Copy exactly, please, the lines of the data from its start through the line containing "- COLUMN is".

* * * *

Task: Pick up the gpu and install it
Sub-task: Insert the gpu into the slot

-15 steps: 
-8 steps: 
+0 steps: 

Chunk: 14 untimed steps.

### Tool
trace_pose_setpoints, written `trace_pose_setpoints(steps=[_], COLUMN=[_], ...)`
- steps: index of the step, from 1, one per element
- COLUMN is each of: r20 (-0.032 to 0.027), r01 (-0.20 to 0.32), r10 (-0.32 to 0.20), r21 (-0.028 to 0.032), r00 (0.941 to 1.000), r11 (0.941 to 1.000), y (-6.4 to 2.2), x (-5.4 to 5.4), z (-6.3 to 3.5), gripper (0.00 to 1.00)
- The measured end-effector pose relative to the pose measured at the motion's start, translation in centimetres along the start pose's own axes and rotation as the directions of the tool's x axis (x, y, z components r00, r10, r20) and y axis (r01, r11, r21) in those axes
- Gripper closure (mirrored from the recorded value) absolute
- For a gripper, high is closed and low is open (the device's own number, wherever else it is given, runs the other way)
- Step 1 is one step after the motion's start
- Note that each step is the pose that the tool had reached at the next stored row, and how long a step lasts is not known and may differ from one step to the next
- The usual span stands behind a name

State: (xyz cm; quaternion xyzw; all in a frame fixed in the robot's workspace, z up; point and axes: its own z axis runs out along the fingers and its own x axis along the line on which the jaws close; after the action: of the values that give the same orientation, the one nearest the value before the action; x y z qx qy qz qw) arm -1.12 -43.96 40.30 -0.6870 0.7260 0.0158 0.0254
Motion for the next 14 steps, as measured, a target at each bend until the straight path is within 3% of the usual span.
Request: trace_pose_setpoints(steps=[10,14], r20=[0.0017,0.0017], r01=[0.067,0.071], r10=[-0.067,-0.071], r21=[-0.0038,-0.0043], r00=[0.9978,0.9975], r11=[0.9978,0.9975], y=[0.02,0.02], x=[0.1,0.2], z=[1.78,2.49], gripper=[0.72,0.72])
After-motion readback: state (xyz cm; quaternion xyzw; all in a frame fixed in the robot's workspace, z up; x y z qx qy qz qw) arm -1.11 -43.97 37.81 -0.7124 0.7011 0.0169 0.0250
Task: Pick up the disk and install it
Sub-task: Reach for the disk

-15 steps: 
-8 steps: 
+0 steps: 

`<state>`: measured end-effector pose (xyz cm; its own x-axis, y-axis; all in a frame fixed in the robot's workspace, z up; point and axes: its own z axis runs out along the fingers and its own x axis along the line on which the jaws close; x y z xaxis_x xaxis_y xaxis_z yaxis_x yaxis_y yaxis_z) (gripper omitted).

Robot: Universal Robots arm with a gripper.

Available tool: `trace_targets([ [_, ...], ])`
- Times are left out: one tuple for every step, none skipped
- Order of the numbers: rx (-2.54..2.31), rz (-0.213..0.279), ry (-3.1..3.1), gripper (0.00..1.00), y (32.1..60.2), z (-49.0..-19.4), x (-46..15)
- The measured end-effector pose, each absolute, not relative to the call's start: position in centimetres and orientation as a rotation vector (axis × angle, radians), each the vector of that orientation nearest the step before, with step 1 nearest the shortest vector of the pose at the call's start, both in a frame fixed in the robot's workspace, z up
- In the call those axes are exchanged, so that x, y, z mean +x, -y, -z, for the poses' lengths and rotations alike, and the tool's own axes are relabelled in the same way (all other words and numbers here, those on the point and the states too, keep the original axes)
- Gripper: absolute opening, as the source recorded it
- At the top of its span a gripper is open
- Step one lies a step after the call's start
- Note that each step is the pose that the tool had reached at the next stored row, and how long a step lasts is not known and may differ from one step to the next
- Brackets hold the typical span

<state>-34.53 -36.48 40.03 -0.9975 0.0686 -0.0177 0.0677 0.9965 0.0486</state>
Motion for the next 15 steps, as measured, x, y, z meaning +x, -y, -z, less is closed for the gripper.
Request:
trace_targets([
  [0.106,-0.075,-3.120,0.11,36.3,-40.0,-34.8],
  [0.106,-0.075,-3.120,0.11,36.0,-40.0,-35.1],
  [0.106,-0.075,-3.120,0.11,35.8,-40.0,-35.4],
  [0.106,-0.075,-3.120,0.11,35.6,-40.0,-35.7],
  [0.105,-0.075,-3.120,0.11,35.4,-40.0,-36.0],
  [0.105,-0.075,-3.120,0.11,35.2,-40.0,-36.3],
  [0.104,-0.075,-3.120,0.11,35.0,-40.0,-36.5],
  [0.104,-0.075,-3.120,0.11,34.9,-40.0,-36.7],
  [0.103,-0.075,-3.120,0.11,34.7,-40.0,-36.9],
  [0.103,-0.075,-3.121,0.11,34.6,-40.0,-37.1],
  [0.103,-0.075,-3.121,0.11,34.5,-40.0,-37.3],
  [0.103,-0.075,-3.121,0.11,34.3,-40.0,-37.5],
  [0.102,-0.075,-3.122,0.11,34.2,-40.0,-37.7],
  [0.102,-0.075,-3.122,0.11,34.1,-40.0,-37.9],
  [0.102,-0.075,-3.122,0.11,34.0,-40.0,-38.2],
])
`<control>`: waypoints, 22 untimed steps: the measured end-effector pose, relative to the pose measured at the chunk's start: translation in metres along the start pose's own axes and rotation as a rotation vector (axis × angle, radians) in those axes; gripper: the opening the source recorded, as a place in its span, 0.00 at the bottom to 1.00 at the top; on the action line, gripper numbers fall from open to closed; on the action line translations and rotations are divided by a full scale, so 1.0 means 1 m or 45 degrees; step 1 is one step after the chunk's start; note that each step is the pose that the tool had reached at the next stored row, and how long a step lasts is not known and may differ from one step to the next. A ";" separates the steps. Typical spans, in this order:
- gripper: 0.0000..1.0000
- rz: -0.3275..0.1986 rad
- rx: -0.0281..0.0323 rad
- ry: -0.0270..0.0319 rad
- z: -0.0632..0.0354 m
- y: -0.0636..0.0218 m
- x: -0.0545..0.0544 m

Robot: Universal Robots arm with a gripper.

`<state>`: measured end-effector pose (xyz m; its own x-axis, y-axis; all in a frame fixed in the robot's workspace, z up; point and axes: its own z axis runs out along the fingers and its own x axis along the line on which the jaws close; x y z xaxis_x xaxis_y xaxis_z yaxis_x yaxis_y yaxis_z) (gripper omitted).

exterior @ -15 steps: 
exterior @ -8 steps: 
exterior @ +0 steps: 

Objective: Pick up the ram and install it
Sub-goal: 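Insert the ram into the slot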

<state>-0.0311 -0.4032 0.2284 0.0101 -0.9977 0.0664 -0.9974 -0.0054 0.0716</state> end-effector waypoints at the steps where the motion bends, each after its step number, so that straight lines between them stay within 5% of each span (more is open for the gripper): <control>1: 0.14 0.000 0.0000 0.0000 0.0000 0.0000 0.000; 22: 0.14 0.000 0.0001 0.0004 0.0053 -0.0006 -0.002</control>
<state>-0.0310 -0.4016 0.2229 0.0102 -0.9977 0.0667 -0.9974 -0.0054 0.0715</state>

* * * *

• ANSWER SECTION:
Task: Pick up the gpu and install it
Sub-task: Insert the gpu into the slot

-15 steps: 
-8 steps: 
+0 steps: 

Chunk: 14 untimed steps.

### Tool
trace_pose_setpoints, written `trace_pose_setpoints(steps=[_], COLUMN=[_], ...)`
- steps: index of the step, from 1, one per element
- COLUMN is each of: r20 (-0.032 to 0.027), r01 (-0.20 to 0.32), r10 (-0.32 to 0.20), r21 (-0.028 to 0.032), r00 (0.941 to 1.000), r11 (0.941 to 1.000), y (-6.4 to 2.2), x (-5.4 to 5.4), z (-6.3 to 3.5), gripper (0.00 to 1.00)

This answer has now been given in full.